■ Problem details: What follows is a listing; give it again exactly, in its entirety.

■ Information provided:
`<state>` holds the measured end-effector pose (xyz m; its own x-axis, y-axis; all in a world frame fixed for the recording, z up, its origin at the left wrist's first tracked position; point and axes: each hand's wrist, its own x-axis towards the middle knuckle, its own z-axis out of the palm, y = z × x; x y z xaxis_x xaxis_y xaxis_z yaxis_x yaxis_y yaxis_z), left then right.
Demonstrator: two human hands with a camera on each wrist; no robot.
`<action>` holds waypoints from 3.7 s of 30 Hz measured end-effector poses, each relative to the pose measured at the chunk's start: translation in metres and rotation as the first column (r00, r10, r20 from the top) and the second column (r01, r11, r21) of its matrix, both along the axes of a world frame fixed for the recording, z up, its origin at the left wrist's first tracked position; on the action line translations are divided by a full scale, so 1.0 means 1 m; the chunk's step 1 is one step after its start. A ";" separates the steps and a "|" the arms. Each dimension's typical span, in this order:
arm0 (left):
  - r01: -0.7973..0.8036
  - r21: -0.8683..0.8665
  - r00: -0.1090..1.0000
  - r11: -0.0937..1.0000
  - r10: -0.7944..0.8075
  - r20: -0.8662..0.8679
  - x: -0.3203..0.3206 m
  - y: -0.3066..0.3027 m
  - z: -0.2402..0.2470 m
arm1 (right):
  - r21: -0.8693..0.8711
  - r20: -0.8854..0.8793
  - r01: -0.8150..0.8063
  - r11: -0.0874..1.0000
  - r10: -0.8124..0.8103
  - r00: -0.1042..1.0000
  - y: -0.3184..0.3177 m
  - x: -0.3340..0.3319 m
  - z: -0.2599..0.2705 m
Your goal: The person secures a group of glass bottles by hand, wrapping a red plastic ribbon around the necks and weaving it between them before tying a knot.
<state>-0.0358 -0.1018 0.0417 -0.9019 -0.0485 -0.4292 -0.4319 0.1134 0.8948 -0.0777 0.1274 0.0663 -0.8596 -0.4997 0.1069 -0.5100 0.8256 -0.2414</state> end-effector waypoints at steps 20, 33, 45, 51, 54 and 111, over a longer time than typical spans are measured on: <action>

■ Output:
`<state>` holds the measured end-effector pose (xyz m; its own x-axis, y-axis; all in a world frame fixed for the recording, z up, its origin at the left wrist's first tracked position; point and axes: each hand's wrist, its own x-axis towards the middle knuckle, its own z-axis out of the palm, y = z × x; x y z xaxis_x xaxis_y xaxis_z yaxis_x yaxis_y yaxis_z), left then right.
Demonstrator: two human hands with a camera on each wrist; no robot.
`<action>` holds waypoints from 3.7 s of 30 Hz measured end-effector poses, each relative to the pose measured at the chunk's start: translation in metres and rotation as the first column (r00, r10, r20 from the top) and the second column (r01, r11, r21) of its matrix, both along the axes of a world frame fixed for the recording, z up, its origin at the left wrist's first tracked position; on the action line translations are divided by a full scale, so 1.0 means 1 m; the chunk's step 1 is one step after its start. A ";" separates the steps and a "|" the arms. Each dimension's typical span, in this order:
arm0 (left):
  - r01: -0.7973..0.8036
  - r21: -0.8683..0.8665
  - r00: -0.1090..1.0000
  - r11: -0.0937..1.0000
  - r10: -0.7944..0.8075
  - r20: -0.8662..0.8679
  - x: -0.3203..0.3206 m
  - y: -0.3066..0.3027 m
  - z: -0.2402..0.2470 m
arm1 (right):
  - r21: -0.8693..0.8711
  - r20: -0.8854..0.8793
  - r01: -0.8150..0.8063
  - r11: -0.0874..1.0000
  - r10: -0.8124..0.8103
  - r00: -0.1042..1.0000
  - y: -0.3184..0.3177 m
  - x: -0.3340..0.3319 m
  - z: -0.2599..0.2705 m
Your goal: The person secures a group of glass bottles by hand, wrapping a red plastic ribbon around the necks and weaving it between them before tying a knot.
<state>-0.0358 -0.1018 0.0417 -0.9019 -0.0485 -0.4292 -0.4319 0.1134 0.8948 -0.0777 0.1274 0.0663 -0.8596 -0.4997 0.1069 -0.5100 0.8256 -0.2414</state> end-effector waypoints at steps 20, 33, 45, 51, 54 and 111, over a longer time than typical spans are measured on: <action>

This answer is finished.